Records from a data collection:
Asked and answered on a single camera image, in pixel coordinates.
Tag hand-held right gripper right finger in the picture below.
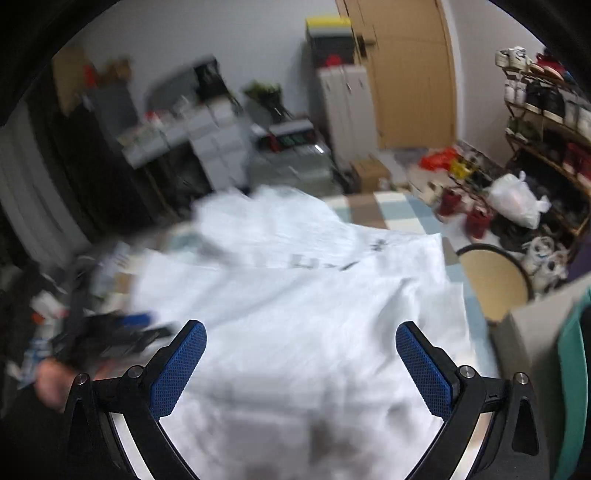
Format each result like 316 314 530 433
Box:
395 320 550 480

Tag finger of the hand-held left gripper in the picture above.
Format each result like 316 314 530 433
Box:
111 311 154 326
115 326 174 352

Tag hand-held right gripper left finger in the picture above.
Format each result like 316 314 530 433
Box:
64 319 208 480

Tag light grey sweatshirt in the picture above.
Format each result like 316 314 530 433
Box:
131 185 499 480

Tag person's left hand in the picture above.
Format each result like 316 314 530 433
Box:
34 357 78 414

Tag grey fabric panel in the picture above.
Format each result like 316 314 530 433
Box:
488 277 583 480

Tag round beige stool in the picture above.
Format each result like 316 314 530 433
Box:
456 244 535 324

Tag red flower pot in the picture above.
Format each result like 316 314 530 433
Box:
465 208 492 240
436 189 464 217

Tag plaid bed sheet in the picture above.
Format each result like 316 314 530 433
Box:
166 189 502 374

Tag white sneakers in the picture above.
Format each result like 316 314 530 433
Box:
522 236 568 291

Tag purple cloth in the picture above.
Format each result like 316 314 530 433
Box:
567 249 591 283

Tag white plastic bag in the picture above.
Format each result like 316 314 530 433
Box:
487 171 552 229

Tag brown cardboard box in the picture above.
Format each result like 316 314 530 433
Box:
51 46 93 116
351 157 393 193

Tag yellow bag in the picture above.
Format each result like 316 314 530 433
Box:
448 159 476 181

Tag red plastic bag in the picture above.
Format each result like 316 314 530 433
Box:
419 148 455 171

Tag green potted plant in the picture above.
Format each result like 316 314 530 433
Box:
244 79 289 118

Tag white cabinet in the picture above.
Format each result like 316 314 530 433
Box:
316 64 377 169

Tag wooden shoe rack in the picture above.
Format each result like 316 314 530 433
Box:
496 46 591 259

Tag wooden door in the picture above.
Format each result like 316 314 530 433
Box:
335 0 458 149

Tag black storage box yellow lid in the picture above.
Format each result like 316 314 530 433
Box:
305 15 356 68

Task to complete: Scan the entries above for the string "held" and copy each line that contains it.

Exercise solution:
Tag hand-held right gripper right finger in the picture below.
Tag finger of the hand-held left gripper in the picture above.
Tag hand-held right gripper left finger in the picture above.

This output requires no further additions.